Falsches Bild vom Bildungssystem
Wissen wird nicht so stark vererbt wie angenommen.
„Bildung wird in Österreich vererbt.“Zuletzt war es eine Studie der OECD, die darauf hinwies. Die Denkfabrik Agenda Austria widerspricht nun dieser Aussage. In der OECD-Untersuchung „Bildung auf einen Blick 2015“heißt es: „Die Aufwärtsmobilität im Bildungsbereich ist bemerkenswert schwach ausgeprägt“; nur 21 Prozent der 25- bis 34Jährigen erklimmen demnach eine höhere Bildungsstufe als Vater oder Mutter. Niemandem sei aber aufgefallen, dass dieselbe Studie den Österreichern ein überdurchschnittlich hohes Bildungsniveau bescheinigt, heißt es bei der Agenda Austria. Diese beiden Fakten passten nicht zusammen. Das eigentliche Problem sei, dass die OECD-Zahlen in puncto Bildungsaufstieg ein verzerrtes Bild lieferten, heißt es bei der Denkfabrik. Aus Gründen der internationalen Vergleichbarkeit reduzierten die Statistiker der OECD die verschiedenen Bildungsabschlüsse auf drei Stufen. Ein Pflichtschulabschluss bildet die niedrigste Stufe, und die höchste erfasst die Akademie- oder Universitätsebene. Alles dazwischen gilt als mittlere Stufe. Für Österreich bedeutet dies: Wenn der Vater eine Lehre abgeschlossen und die Tochter maturiert hat, gilt das nicht als Bildungsaufstieg. Wenn die Mutter einen Handelsschulabschluss hat und der Sohn HTL-Ingenieur wird, gilt das ebenfalls nicht als Bildungsaufstieg. Damit wird die gesamte Vielfalt des österreichischen allgemeinen und berufsbildenden Schulsystems ignoriert. Kein Wunder, dass auf dem Papier nur jedes fünfte Kind die Bildungsleiter hinaufklettert, heißt es.
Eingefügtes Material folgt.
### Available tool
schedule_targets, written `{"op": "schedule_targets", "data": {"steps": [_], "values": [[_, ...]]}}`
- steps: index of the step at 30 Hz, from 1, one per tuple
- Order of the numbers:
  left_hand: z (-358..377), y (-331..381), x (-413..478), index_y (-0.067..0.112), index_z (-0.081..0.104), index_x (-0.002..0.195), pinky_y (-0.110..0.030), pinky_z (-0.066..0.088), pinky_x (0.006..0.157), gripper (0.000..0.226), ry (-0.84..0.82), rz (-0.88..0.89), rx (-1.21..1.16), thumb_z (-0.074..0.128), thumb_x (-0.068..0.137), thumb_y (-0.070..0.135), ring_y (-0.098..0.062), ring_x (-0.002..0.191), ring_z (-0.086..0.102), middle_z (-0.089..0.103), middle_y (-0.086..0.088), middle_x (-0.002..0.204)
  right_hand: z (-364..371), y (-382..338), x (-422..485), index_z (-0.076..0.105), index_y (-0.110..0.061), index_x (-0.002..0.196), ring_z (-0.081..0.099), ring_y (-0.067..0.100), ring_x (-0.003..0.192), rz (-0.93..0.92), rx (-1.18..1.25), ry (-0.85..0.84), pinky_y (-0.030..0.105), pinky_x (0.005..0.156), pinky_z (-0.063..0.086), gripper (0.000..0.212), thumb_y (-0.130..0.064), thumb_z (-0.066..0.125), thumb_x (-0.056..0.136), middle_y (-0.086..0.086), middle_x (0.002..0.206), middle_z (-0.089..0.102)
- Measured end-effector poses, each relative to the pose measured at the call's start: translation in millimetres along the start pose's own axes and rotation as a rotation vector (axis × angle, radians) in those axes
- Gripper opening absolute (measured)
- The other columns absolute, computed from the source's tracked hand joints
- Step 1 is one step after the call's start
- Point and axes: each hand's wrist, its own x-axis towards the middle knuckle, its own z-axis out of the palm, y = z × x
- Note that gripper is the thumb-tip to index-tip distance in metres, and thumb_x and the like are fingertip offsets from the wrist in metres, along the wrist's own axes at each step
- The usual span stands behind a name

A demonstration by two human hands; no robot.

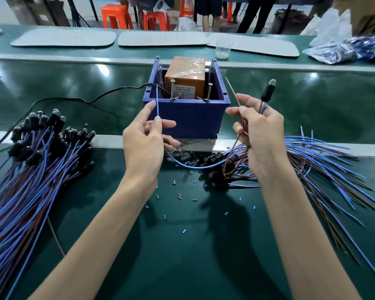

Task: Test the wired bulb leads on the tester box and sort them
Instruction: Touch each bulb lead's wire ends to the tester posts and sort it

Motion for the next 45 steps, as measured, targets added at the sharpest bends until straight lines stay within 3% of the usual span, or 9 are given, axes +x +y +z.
{"op": "schedule_targets", "data": {"steps": [3, 6, 14, 18, 22, 29, 45], "values": [[-6, 0, 6, 0.017, 0.065, 0.109, -0.012, 0.041, 0.044, 0.023, 0.017, 0.018, 0.008, 0.047, 0.098, 0.005, -0.004, 0.039, 0.055, 0.071, 0.010, 0.068, 0, 2, 1, 0.062, -0.016, 0.095, 0.039, 0.003, 0.036, 0.031, -0.027, -0.019, 0.012, 0.035, 0.025, 0.021, -0.001, 0.047, 0.093, -0.006, 0.062, 0.067], [-13, 0, 15, 0.015, 0.067, 0.100, -0.012, 0.040, 0.045, 0.020, 0.055, 0.010, -0.025, 0.050, 0.097, 0.005, -0.003, 0.041, 0.052, 0.072, 0.010, 0.068, 2, 4, 0, 0.063, -0.014, 0.097, 0.039, 0.003, 0.036, 0.056, -0.039, -0.043, 0.012, 0.034, 0.025, 0.019, -0.002, 0.048, 0.094, -0.005, 0.065, 0.067], [-16, -2, 18, 0.016, 0.063, 0.116, -0.012, 0.043, 0.059, 0.031, -0.065, -0.039, -0.053, 0.044, 0.098, -0.001, 0.000, 0.055, 0.058, 0.072, 0.005, 0.092, 4, 7, -1, 0.063, -0.013, 0.100, 0.039, 0.003, 0.037, 0.064, -0.074, -0.043, 0.012, 0.035, 0.025, 0.019, -0.002, 0.048, 0.094, -0.004, 0.069, 0.067], [-17, -2, 17, 0.021, 0.065, 0.110, -0.012, 0.043, 0.058, 0.032, -0.101, -0.048, -0.045, 0.044, 0.098, 0.000, -0.001, 0.056, 0.058, 0.074, 0.009, 0.088, 2, 7, 0, 0.064, -0.011, 0.103, 0.037, 0.002, 0.037, 0.059, -0.080, -0.040, 0.011, 0.035, 0.025, 0.019, -0.003, 0.048, 0.095, -0.004, 0.069, 0.065], [-18, -1, 18, 0.024, 0.066, 0.102, -0.013, 0.042, 0.058, 0.033, -0.110, -0.058, -0.049, 0.044, 0.098, 0.000, -0.002, 0.056, 0.057, 0.074, 0.008, 0.086, 3, 6, -1, 0.065, -0.016, 0.093, 0.037, 0.002, 0.036, 0.069, -0.079, -0.055, 0.012, 0.035, 0.024, 0.019, -0.004, 0.050, 0.094, -0.004, 0.068, 0.065], [-18, 0, 19, 0.024, 0.066, 0.100, -0.012, 0.041, 0.056, 0.034, -0.099, -0.084, -0.036, 0.043, 0.099, 0.000, 0.000, 0.053, 0.053, 0.073, 0.010, 0.083, 2, 7, -1, 0.068, -0.019, 0.088, 0.036, 0.002, 0.039, 0.063, -0.108, -0.066, 0.012, 0.036, 0.024, 0.023, -0.006, 0.050, 0.094, -0.011, 0.059, 0.056], [-17, 1, 20, 0.022, 0.065, 0.097, -0.012, 0.041, 0.055, 0.036, -0.050, -0.137, -0.018, 0.037, 0.100, -0.002, 0.001, 0.048, 0.048, 0.065, 0.008, 0.080, 1, 8, 2, 0.061, -0.015, 0.084, 0.024, 0.004, 0.042, 0.076, -0.061, -0.067, 0.015, 0.037, 0.017, 0.024, -0.003, 0.045, 0.096, -0.011, 0.053, 0.037]]}}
Um aussagekräftig zu sein, müssten die österreichischen Abschlüsse in mehr Stufen unterteilt werden, befindet die Agenda Austria. Eine Auswertung würde dann ein erfreulicheres Ergebnis zeigen. Dient der höchste Abschluss von Vater oder Mutter als Bezugspunkt, sind 45 Prozent der Österreicher Bildungsaufsteiger, auf gleichem Niveau bleiben 42 Prozent.
Dies bedeutet nicht, dass alles gut ist. Denn trotz dieses positiven Befunds seien nach wie vor Hindernisse für den Bildungsaufstieg vorhanden, erklärt man bei der Agenda Austria. Es gebe ausreichend Hinweise darauf, dass Kinder unter sechs Jahren, die zu Hause nicht gefördert würden oder in einen Kindergarten mit schlechter Betreuung gingen, diesen Rückstand nie wieder aufholen könnten.